O conjunto da obra de Paul Ramirez Jonas – cujo reconhecimento internacional já lhe rendeu participações nas bienais de Veneza e São Paulo, entre outras – é frequentemente marcado pela consciência do coletivo. Isso é, no entanto, tão enraizado em seu pensamento artístico que suas estratégias fogem aos procedimentos colaborativos usuais da arte contemporânea; o artista não apenas confere ao público o papel ativo na construção do sentido dos trabalhos, mas verdadeiramente reflete as complexidades da esfera coletiva e faz delas premissa de suas criações.
Um aspecto dessa preocupação, que se apresenta discreta graças ao caráter irônico de sua poética, foi bem comentado por Pablo Helguera, artista mexicano e diretor acadêmico do MoMA (NY), convidado a assinar o texto crítico da exposição: “...este interesse não contém apenas a dicotomia entre pessoal e público; parece desejar um certo anonimato que, embora pessoal, é conferido pela presença da mensagem em público.” Como caso exemplar, o autor cita os monumentos feitos de cortiça, representados na mostra da Galeria Nara Roesler por um busto – tanto o uso do material prosaico para uma forma geralmente feita em metal ou pedra quanto a presença de um corte que impossibilita a identificação do retratado, subvertem o caráter sempre cerimonioso, afirmativo e simbolicamente inerte do busto.
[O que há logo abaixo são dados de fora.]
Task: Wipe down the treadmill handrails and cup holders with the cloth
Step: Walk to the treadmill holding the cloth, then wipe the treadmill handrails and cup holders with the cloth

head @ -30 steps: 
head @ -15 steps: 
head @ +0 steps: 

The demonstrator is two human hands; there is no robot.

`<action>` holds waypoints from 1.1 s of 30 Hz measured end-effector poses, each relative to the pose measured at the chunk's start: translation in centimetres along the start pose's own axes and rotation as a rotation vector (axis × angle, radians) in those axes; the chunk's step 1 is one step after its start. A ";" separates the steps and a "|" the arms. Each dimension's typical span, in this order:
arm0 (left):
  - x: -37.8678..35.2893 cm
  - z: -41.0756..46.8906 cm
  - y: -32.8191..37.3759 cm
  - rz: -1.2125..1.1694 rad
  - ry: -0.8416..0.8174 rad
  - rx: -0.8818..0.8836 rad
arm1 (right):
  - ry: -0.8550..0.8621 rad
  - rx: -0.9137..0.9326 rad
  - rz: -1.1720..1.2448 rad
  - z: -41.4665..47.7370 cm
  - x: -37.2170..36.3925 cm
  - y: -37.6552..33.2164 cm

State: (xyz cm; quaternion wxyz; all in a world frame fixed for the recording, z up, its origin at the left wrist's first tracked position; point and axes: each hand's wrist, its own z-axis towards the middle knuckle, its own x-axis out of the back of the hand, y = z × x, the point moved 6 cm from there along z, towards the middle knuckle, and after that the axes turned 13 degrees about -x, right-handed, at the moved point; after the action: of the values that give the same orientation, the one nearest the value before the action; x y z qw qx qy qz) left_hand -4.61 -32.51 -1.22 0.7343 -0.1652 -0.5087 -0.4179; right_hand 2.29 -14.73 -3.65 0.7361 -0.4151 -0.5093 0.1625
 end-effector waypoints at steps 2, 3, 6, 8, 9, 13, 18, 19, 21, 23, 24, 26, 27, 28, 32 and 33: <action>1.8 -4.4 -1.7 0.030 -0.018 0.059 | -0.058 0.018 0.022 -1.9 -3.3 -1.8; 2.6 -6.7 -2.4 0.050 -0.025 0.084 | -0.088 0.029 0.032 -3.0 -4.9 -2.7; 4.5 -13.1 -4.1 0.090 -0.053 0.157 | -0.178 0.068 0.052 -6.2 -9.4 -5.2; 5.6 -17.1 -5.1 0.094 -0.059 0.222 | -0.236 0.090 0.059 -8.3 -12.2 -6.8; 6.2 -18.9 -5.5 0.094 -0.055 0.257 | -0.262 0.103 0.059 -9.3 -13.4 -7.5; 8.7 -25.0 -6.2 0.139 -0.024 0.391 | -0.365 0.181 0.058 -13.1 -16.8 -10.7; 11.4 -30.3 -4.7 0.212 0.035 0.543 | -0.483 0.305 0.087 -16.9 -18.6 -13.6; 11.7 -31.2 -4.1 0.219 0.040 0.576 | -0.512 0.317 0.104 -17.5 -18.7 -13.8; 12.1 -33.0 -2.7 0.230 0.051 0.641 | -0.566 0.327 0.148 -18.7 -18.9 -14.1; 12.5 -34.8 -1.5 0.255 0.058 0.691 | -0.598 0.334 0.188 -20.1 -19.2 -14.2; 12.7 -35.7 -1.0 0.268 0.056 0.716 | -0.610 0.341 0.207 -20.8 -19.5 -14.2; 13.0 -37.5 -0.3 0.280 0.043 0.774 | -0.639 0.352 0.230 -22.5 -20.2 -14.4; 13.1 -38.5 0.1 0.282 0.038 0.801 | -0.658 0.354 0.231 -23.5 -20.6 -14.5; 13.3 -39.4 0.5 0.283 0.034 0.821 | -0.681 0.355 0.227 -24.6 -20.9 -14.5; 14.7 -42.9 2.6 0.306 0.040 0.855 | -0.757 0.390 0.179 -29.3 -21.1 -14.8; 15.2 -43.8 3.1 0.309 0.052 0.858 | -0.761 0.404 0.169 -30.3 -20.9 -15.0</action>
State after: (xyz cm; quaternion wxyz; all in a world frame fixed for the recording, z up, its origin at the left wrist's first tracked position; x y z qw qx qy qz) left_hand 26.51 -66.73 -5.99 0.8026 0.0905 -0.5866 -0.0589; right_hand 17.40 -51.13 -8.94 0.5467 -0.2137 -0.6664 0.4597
A peça de Ramirez Jonas, não por acaso chamada Ventriloquist, é quase uma transfiguração do mural de recados em cortiça. Um “monumento” parecido, um cavalo em cortiça, foi apresentado na Pinacoteca do Estado de São Paulo em 2011.
Em outras peças, é o caráter coletivamente constituído da cultura que entra em questão, como em Assembly (Ghazi Stadium), uma série de painéis que compõem a imagem aérea de um estádio de futebol a partir da justaposição de milhares de ingressos de diferentes cores. Cada individualidade ali representada por um ticket sugere distintos potenciais de participação social (fato especialmente eloquente por se tratar de um estádio afegão, palco de esportes mas também de manifestações políticas).
No caminho oposto, mas igualmente crítico, está Registered, obra em que etiquetas, como aquelas usadas para exibir os nomes de pessoas em eventos empresariais, lembram o anonimato que emerge das formas padronizadas de identificação pessoal. Nas duas obras, é possível notar sugestões de respostas abertas a perguntas que menciona Pablo Helguera, “tal como definir o que é uma democracia funcional nos dias de hoje. Como podemos nos unir por um propósito comum sem nos perder nesse processo? Como a arte pode nos ajudar nesse processo?”
Um exemplo mais sutil (e talvez por isso ainda mais rico em interpretações) de indagação inconclusiva é Declaration, trabalho que o artista provocativamente afirma se constituir da única nota e da única palavra de uma nova canção. Um assertivo trompete e uma veemente bandeira são destituídos de suas naturezas usualmente assertiva e veemente: o trompete é suporte para a palavra open – o instrumento não emite som, serve apenas de mastro, e a palavra grafada não se afirma em nenhum sentido determinado. Fica a dúvida se se trata de um manifesto por abertura espiritual, ou mesmo se estamos diante do anúncio de um empreendimento comercial recém-inaugurado.
Estas são apenas alguma das instigantes ausências de respostas conclusivas que essa obra possibilita. No texto curatorial, escrito em forma de carta ao artista, Helguera analisa: “Não existem fórmulas, nem deveriam existir; não existe permanência ou estabilidade nessas respostas, assim como o tamanho, peso e indestrutibilidade de um monumento não garantem sua importância. O que devemos fazer é buscar aqueles momentos de clareza que se alcançam assim como você o faz, ao complicar nossa relação com o público, com o passado, com aquilo que julgávamos ter sido completamente compreendido.”
sobre o autor do texto crítico
Pablo Helguera nasceu em 1971 na Cidade do Mexico. Estudou na School of Arts Visual, University of Mexico e na Faculty of Fine Arts, University Barcelona e na School of Arts, Instituto of Arts, Chicago. Trabalha com desenhos, colagens, instalações, filmes, e performance, além de utilizar palestras e conferências como parte de sua obra. Seus temas são história, pedagogia, sóciolinguista, etnografia e memória, tecendo relações entre história cultural e linguagem. Helguera vive e trabalha em Nova York e é diretor acadêmico do MoMA. Como artista, participou das Bienais do Mercosul e de Havana, e foi bolsista da Guggenheim Foundation.